THE PROBLEM: Where the word "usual" appears in a line of the entries below, count that line and give the total alone.

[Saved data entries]

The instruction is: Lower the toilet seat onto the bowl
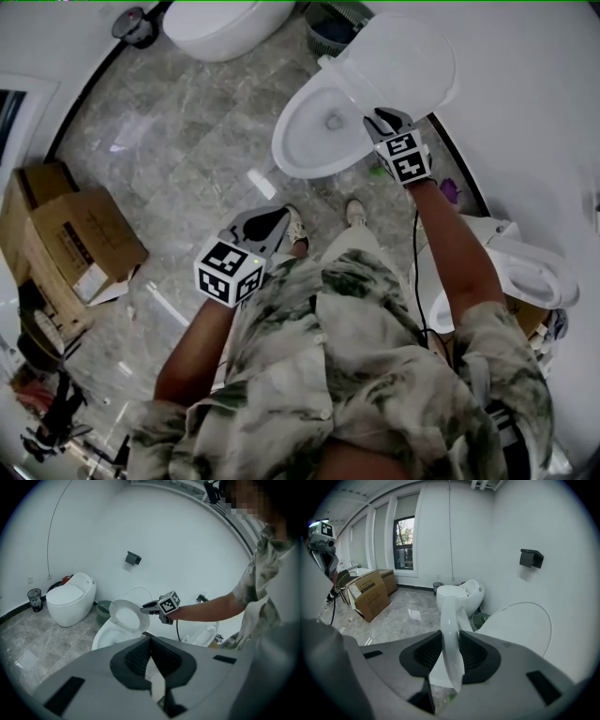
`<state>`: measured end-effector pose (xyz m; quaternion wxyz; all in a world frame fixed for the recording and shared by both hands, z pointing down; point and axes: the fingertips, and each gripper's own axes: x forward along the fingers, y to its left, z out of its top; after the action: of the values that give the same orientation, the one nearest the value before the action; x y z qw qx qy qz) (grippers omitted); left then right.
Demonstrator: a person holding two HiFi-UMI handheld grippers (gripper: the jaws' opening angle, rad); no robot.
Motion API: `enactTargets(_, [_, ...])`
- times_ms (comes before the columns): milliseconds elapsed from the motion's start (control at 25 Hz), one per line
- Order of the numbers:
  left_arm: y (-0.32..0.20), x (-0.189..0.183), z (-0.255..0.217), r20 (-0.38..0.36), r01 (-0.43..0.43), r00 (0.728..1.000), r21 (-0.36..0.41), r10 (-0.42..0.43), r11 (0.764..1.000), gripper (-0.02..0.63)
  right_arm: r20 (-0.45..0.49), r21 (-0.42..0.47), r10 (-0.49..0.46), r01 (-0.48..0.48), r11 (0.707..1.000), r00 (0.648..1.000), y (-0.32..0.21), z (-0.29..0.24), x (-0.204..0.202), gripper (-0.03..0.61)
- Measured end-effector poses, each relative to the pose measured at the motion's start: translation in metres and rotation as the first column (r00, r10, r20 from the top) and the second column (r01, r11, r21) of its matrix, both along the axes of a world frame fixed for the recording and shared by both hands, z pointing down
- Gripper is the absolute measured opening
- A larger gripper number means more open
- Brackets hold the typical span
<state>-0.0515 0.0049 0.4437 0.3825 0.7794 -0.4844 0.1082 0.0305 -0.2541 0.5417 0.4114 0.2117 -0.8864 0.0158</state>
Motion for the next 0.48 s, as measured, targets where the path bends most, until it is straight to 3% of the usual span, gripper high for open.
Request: enactTargets(480, [0.009, -0.009, 0.011, -0.001, 0.001, 1.0, -0.011, -0.001, 1.0, 0.023, -0.026, -0.006, -0.015, 0.015, 1.0, 1.0, 0.025, 0.015, -0.009, 0.138])
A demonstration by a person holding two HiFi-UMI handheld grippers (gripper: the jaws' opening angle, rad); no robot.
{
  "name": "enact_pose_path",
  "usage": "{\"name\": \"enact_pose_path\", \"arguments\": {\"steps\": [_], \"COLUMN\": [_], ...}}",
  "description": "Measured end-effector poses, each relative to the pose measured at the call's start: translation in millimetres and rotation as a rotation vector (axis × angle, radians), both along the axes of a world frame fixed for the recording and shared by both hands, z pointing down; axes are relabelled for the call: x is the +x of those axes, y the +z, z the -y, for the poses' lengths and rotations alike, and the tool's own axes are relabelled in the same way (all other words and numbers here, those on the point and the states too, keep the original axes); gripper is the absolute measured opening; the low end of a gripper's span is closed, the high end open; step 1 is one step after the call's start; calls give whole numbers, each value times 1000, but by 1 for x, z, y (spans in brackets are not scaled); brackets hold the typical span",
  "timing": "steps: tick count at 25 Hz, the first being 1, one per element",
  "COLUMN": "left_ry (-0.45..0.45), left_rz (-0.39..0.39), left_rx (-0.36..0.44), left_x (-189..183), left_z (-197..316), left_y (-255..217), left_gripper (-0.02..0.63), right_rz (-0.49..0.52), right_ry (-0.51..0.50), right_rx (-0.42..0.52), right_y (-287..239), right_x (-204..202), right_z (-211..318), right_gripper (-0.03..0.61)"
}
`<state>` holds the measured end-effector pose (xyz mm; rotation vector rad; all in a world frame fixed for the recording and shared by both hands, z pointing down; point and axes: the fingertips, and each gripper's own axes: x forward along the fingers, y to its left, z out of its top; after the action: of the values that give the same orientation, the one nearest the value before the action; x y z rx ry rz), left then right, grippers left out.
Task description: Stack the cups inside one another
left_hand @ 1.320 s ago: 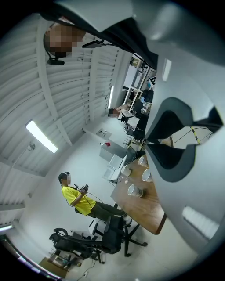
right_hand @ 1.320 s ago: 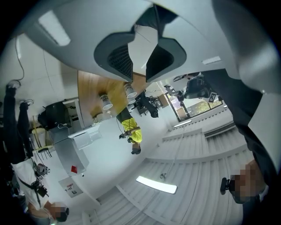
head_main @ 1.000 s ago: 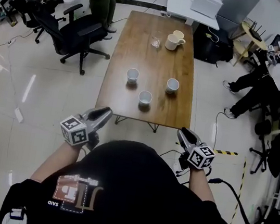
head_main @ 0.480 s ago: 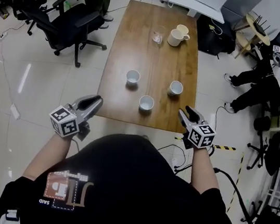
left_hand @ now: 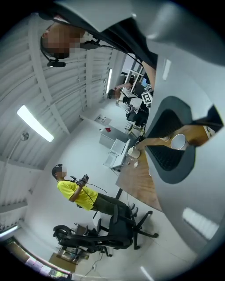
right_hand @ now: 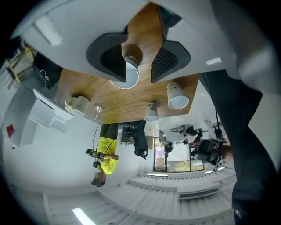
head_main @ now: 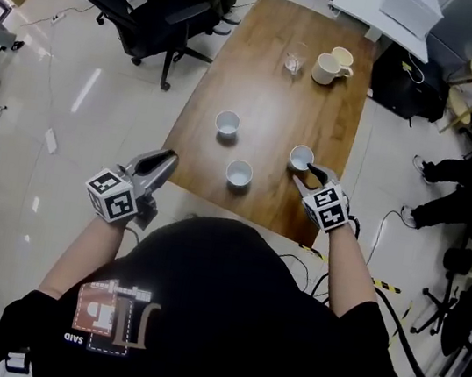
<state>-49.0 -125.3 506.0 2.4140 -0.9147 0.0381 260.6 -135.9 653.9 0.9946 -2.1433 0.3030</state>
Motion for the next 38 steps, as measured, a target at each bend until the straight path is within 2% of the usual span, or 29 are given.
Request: {"name": "enact_pose_path", "arguments": {"steps": [3,7,14,17,19,23,27,32,35,38], "left_ry": [16,38,128,149,159,169,170,150,128,109], "left_rz": [16,23,18,10,7,-5,-16,-29,-35,-38], "left_rx": [-17,-31,-19,-26,-31,-27,-14,1,4,3], "left_x": [16,15,6,1,-2,0,4,-3,-9,-15], "left_z": [-8,-3,16,21,23,28,28,28,26,24], "left_y": [5,10,14,16,18,20,18,13,13,13], "left_gripper": [28,28,28,28,28,28,28,28,27,28], "right_rz": [-107,-210,-334,-353,-351,-327,-215,-71,-73,-111], "right_ry": [-89,-153,-143,-125,-111,-104,-129,-278,-393,-467], "right_rx": [-4,-30,-74,-79,-82,-83,-62,-35,-40,-70], "right_y": [20,36,54,53,51,41,3,-64,-73,-59], "right_x": [-1,-8,-8,-9,-11,-14,-42,-114,-146,-163], "right_z": [6,10,12,12,12,11,4,-21,-39,-49], "right_gripper": [187,179,129,53,28,26,26,26,26,28]}}
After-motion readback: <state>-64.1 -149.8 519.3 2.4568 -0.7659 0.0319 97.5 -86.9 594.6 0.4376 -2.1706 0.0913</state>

WRITTEN SOLUTION: 2